JPH07148476A - Propellant slurry supply method and system - Google Patents

Abstract

PURPOSE: To feed a propellant slurry into a molten salt for destruction of the propellant slurry while preventing the formation of explosive solid residue in a injector by introducing CO2 liquid into a slurry feeding device, that is, the injector and subjecting the CO2 liquid to heat exchange relation with the slurry to cool the slurry and to prevent evaporation of an volatile solvent. CONSTITUTION: A slurry of a propellant or explosive dissolved in a volatile solvent is fed through a feeding device 10 into a molten salt system for destruction of the propellant or explosive. At this time, CO2 liquid is passed while subjecting the liquid to heat exchange relation with the slurry to cool the slurry and to maintain the solvent in liquid form, and further to prevent vaporization of the solvent and formation of an explosive residue in the feeding device. The feeding device has a central path 12 and is an injector 10 which is actively cooled. The slurry in the path 12 is cooled by passing the CO2 liquid through a ring-shaped part 20 of the injector 10 provided at the periphery of the central path 12, and further the CO2 liquid is vaporized and the formed CO2 gas is discharged from the ring-shaped part 20.

Description

Detailed Description of the Invention

[0001]

FIELD OF THE INVENTION This invention relates to the field of destruction of explosives and propellants, and more particularly to prevent solvent evaporation and to leave a solid explosive residue on the feeder. The present invention relates to a method and system for delivering high energy waste, such as propellants or explosives, dissolved in a volatile solvent, into a waste destruction system while preventing.

[0002]

BACKGROUND OF THE INVENTION Propellants and explosives are high energy systems containing high energy groups such as nitrate and azide groups and fine metal particles. The problem then is to dispose of these substances as waste. The use of molten salt baths containing alkali metal carbonates to destroy propellant and explosive waste has been developed.
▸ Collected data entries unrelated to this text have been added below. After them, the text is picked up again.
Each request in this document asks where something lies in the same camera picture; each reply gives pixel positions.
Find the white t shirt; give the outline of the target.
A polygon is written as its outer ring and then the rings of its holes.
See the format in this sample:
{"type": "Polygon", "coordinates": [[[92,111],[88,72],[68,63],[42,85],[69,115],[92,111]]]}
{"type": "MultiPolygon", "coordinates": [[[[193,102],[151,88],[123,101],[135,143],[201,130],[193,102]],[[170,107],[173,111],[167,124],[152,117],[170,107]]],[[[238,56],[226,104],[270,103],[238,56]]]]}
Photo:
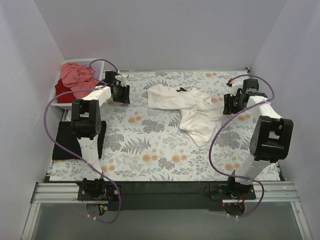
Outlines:
{"type": "Polygon", "coordinates": [[[158,110],[179,110],[179,129],[188,133],[198,147],[209,144],[223,122],[223,107],[212,97],[192,88],[169,88],[162,84],[147,90],[147,106],[158,110]]]}

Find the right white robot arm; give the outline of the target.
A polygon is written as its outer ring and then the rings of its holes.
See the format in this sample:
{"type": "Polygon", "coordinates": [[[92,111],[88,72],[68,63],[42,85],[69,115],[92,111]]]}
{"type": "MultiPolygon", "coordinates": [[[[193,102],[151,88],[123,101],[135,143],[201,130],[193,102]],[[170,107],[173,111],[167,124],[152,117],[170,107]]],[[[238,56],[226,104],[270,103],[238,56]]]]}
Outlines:
{"type": "Polygon", "coordinates": [[[227,195],[237,199],[245,192],[244,187],[251,185],[265,168],[287,157],[294,123],[276,113],[267,102],[267,95],[260,92],[257,79],[248,78],[243,82],[231,79],[227,85],[231,91],[224,95],[223,114],[236,114],[252,107],[251,113],[256,119],[249,155],[227,180],[227,195]]]}

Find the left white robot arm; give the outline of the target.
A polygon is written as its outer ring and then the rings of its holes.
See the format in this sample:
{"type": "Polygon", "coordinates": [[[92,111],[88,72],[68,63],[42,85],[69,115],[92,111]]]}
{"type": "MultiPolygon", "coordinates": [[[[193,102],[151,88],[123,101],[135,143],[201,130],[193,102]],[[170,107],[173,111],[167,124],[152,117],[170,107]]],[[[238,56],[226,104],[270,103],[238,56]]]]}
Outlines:
{"type": "Polygon", "coordinates": [[[71,129],[75,133],[81,150],[81,157],[86,161],[83,178],[100,179],[102,172],[99,163],[98,138],[102,132],[100,107],[108,100],[130,103],[130,86],[127,73],[105,72],[106,85],[97,86],[87,96],[72,102],[71,129]]]}

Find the white plastic laundry basket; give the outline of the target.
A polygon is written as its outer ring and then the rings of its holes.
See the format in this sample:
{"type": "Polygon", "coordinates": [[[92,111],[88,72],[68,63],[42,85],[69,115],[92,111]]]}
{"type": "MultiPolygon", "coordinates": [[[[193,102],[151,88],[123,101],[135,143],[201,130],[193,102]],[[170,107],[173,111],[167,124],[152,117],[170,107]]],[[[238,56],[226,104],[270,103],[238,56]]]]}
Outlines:
{"type": "MultiPolygon", "coordinates": [[[[67,60],[63,61],[60,66],[62,66],[63,64],[66,64],[66,63],[75,63],[77,65],[88,67],[93,60],[95,60],[95,59],[94,58],[67,59],[67,60]]],[[[91,64],[91,67],[96,72],[95,76],[99,77],[99,80],[103,80],[104,79],[104,74],[103,74],[104,65],[105,65],[105,63],[103,61],[96,61],[96,62],[91,64]]],[[[54,98],[56,96],[55,85],[60,80],[60,77],[61,77],[61,69],[58,70],[56,78],[55,78],[55,81],[54,81],[54,83],[52,85],[53,88],[52,88],[51,93],[50,93],[50,99],[52,99],[52,98],[54,98]]],[[[72,109],[72,104],[71,103],[58,103],[57,100],[54,100],[51,103],[51,105],[55,106],[55,107],[60,107],[63,110],[71,110],[72,109]]]]}

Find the pink t shirt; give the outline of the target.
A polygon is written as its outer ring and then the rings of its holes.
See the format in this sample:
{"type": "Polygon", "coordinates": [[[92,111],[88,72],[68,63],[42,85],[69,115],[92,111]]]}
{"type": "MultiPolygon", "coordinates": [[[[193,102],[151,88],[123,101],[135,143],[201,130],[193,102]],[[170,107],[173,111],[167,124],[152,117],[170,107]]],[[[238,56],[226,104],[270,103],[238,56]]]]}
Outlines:
{"type": "Polygon", "coordinates": [[[96,78],[99,75],[91,67],[78,65],[74,62],[64,63],[60,70],[60,86],[56,86],[56,94],[79,91],[85,89],[94,89],[99,83],[96,78]]]}

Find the floral patterned table mat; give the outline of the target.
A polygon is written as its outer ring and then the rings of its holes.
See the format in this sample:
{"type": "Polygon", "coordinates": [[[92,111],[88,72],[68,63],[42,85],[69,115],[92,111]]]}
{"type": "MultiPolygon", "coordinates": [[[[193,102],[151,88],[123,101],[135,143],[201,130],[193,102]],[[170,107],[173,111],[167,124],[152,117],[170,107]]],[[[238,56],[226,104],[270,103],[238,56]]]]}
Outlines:
{"type": "Polygon", "coordinates": [[[223,106],[227,81],[243,71],[130,72],[130,104],[108,100],[100,110],[106,122],[100,165],[114,181],[224,181],[246,160],[256,120],[250,112],[234,119],[214,146],[198,147],[179,129],[178,110],[148,108],[155,85],[196,88],[223,106]]]}

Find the folded black t shirt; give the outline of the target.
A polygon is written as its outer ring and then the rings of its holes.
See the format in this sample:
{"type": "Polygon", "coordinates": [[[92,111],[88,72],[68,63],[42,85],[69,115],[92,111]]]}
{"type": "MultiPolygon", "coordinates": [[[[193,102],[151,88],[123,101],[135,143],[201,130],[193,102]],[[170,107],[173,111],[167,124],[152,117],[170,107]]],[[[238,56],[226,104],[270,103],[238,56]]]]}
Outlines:
{"type": "MultiPolygon", "coordinates": [[[[105,121],[101,122],[101,131],[97,138],[97,150],[98,158],[101,159],[103,152],[103,143],[106,134],[107,124],[105,121]]],[[[60,121],[58,125],[57,136],[55,139],[60,145],[67,148],[68,150],[82,156],[80,145],[77,141],[76,135],[72,132],[71,123],[68,121],[60,121]]],[[[71,160],[76,159],[71,153],[61,149],[56,144],[53,148],[52,160],[71,160]]]]}

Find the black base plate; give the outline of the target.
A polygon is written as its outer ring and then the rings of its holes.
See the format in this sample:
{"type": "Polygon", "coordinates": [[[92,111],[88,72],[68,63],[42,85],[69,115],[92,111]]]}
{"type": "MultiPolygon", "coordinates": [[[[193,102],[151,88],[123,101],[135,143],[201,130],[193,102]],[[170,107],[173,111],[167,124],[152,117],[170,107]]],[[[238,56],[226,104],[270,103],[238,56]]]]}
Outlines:
{"type": "Polygon", "coordinates": [[[225,181],[118,181],[102,179],[76,182],[77,200],[105,204],[110,211],[209,210],[223,211],[223,201],[254,200],[252,186],[246,190],[227,187],[225,181]]]}
Since these substances are very sensitive as detonation solids that can explode, they can be dissolved in organic solvents such as ketones (eg acetone), ethers and acetates to form a pourable slurry. Is being done. However, because the ketones, ethers and acetates used to form the slurry are very volatile, the feed injectors or injectors are located in the heating vessel of the molten salt waste destruction system. If so, the heat transferred to the supply injector may evaporate the organic solvent and leave a solid residue inside the piping to the injector, which may cause detonation.

[0003]

The present invention provides an improved method and apparatus for feeding a waste slurry of propellant or explosive dissolved in a volatile solvent to a waste destruction system. To aim. Another object of the present invention is to incorporate acetone or other volatile organic solvent into acetone or other volatile organic solvent without evaporating the acetone or other volatile organic solvent during the passage of the waste slurry through the feed system. A method and apparatus for feeding a waste slurry of dissolved propellant or explosive through a feeder into a molten salt bath for destroying the propellant or explosive.

[0004]

According to the present invention, a high energy waste slurry of propellant or explosive containing a volatile organic solvent such as acetone, when the slurry of propellant or explosive is heated. Methods and systems are provided for actively cooling a dispensed injector.

Therefore, the solvent in the slurry does not evaporate and explosive residues are not formed, and the slurry is discharged from the injector for supply to a waste destruction system such as a molten salt bath. Is passed.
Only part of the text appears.